→ **Instructions for the task**
Give again, word for word, every line below from the one that has "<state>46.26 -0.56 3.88" through the one that has "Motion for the", both included, and no others.

________________

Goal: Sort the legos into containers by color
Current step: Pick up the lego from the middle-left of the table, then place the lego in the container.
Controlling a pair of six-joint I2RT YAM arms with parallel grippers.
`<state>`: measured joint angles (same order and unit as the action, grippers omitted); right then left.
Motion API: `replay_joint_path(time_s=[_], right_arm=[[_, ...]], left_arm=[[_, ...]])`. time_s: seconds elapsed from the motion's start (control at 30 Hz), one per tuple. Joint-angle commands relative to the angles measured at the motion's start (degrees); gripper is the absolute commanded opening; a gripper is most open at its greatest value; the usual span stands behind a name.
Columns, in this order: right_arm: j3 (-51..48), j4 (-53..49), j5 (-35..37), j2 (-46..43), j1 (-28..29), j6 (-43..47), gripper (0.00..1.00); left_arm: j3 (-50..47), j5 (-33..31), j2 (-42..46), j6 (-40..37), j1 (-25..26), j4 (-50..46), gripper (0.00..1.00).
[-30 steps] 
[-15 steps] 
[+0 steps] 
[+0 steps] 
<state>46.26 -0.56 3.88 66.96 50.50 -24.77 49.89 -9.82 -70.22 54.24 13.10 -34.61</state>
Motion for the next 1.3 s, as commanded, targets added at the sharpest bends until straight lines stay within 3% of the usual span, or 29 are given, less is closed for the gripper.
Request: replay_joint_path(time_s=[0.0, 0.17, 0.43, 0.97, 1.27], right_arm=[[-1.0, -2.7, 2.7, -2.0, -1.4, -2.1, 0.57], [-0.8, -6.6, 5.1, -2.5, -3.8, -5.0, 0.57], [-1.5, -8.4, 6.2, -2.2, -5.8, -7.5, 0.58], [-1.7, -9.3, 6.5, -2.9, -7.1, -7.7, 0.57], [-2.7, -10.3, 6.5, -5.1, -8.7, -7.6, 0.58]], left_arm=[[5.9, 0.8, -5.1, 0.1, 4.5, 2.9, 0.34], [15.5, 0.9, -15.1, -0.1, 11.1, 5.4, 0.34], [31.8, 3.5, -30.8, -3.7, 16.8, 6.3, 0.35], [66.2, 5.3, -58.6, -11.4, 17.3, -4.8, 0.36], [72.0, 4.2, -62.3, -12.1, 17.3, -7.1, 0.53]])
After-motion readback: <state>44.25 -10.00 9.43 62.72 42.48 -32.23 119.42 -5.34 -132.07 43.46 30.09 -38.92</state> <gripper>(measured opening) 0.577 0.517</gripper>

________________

→ **Solution for this task**
<state>46.26 -0.56 3.88 66.96 50.50 -24.77 49.89 -9.82 -70.22 54.24 13.10 -34.61</state>
Motion for the next 1.3 s, as commanded, targets added at the sharpest bends until straight lines stay within 3% of the usual span, or 29 are given, less is closed for the gripper.

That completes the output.